Hoewel LeenSysteem kan worden nagegeven dat de steekproef van de AFM beperkt is geweest kan niet worden gezegd dat sprake is geweest van een onzorgvuldig onderzoek door de AFM of dat op grond van het onderzoek slechts kan worden geconcludeerd dat het gaat om een incidenteel gebrek. Zes van de zeven onderzochte dossiers kennen immers een of meer gebreken terzake de op LeenSysteem uit hoofde van artikel 4:23, eerste lid, van de Awb rustende positieve verplichtingen. Het gaat aldus om het meermaals overtreden van die verplichtingen.

Dat de AFM handelt in strijd met het vertrouwensbeginsel door LeenSysteem een sanctie op te leggen terwijl zij wist dat LeenSysteem bemiddelde alsof het “execution only” betrof, volgt de voorzieningenrechter niet. Op LeenSysteem rustte als vergunninghoudende financieel dienstverlener de verplichting zelfstandig zorg te dragen dat zij bij haar bemiddelings- en advieswerkzaamheden de van toepassing zijnde gedragsnormen naleefde. De voorzieningenrechter is niet gebleken dat de AFM in het verleden te honoreren verwachtingen bij LeenSysteem heeft gewekt dat op haar activiteiten de normstelling van artikel 4:23 van de Wft niet van toepassing was.
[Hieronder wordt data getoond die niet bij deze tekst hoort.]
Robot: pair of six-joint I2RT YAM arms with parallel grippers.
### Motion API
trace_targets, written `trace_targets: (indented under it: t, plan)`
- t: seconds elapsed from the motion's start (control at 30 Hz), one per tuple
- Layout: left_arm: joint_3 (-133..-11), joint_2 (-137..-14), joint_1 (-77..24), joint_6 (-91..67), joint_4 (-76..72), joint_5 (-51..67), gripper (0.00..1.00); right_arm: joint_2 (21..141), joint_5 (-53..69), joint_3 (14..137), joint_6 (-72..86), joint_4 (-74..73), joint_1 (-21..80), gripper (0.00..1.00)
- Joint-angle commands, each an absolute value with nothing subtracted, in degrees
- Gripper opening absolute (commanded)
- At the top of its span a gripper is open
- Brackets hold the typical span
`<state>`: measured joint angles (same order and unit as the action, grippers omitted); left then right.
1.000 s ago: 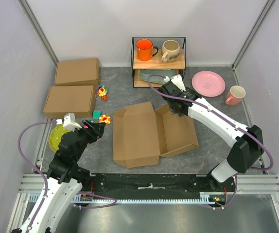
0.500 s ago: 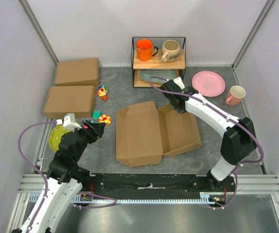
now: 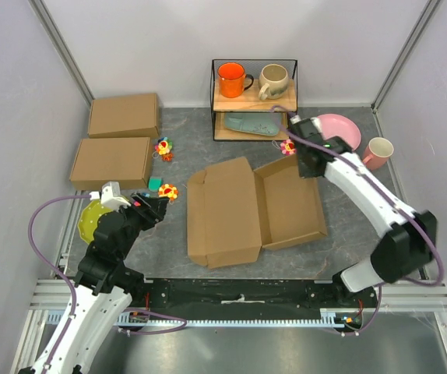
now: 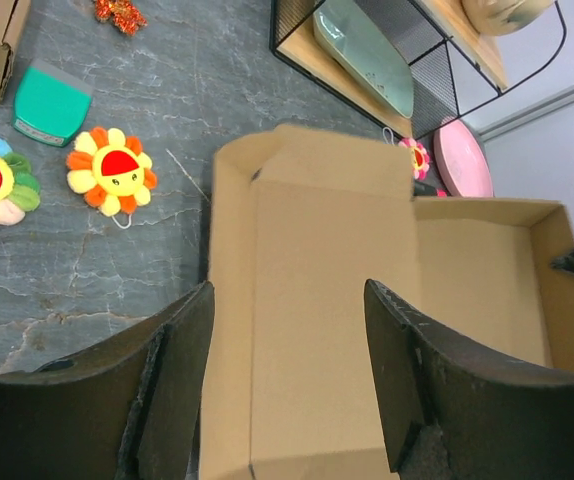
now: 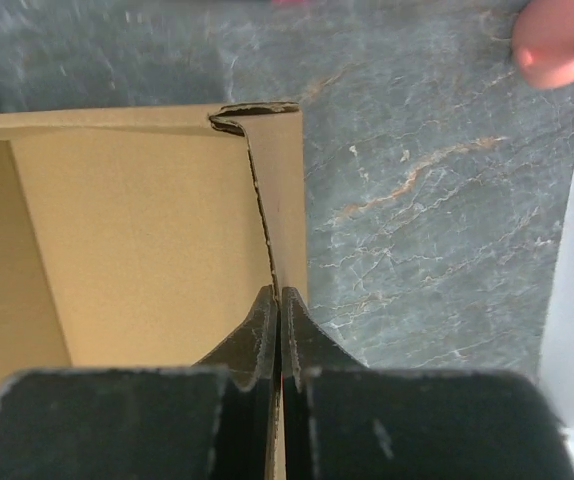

Dat de AFM ten tijde van de vergunningverlening reeds ervan op de hoogte was dat LeenSysteem meende te bemiddelen op basis van “execution only” is daarvoor onvoldoende. Eerst uit het door de AFM verrichte onderzoek over de wijze van bemiddeling door LeenSysteem is de AFM namelijk gebleken dat de activiteiten van LeenSysteem verdergingen dan tot het enkel uitvoeren van de opdracht van de consument.

Dat LeenSysteem inmiddels haar werkwijze heeft aangepast en de overtredingen betrekking hebben op een afgesloten periode, maakt niet dat boeteoplegging en publicatie van de boete niet langer opportuun is. De voorzieningenrechter constateert voorts dat de hoogte van de boete in overeenstemming is met de wettelijke bepalingen zoals die golden ten tijde van de gedraging en dat onder het nieuwe per 1 augustus 2009 ingevoerde boetestelsel (Stb. 2009, 327, 328 en 329) niet een lagere boete, maar een hogere boete zou zijn opgelegd.

Terzake het beroep dat LeenSysteem heeft gedaan op artikel 6, tweede lid, van het Europees Verdrag tot bescherming van de rechten van de mens en de fundamentele vrijheden wijst de voorzieningenrechter kortheidshalve naar zijn uitspraken van 3 september 2008 (LJN BF1175) en 30 juni 2009 (LJN BJ1748). Zoals de voorzieningenrechter eerder heeft overwogen voorziet het publicatieregime voorts niet in (vergaande) anonimisering van de openbaarmaking van het boetebesluit.

Uit het voorgaande volgt dat er geen aanleiding is voor het treffen van een voorlopige voorziening.

Voor een veroordeling in de proceskosten ziet de voorzieningenrechter geen aanleiding.

3 Beslissing

De voorzieningenrechter,

recht doende:

wijst het verzoek om voorlopige voorziening af.

Aldus gedaan door mr. P. van Zwieten, voorzieningenrechter, in tegenwoordigheid van

mr. drs. R. Stijnen, griffier.

De griffier: De voorzieningenrechter:

Uitgesproken in het openbaar op: 16 september 2009.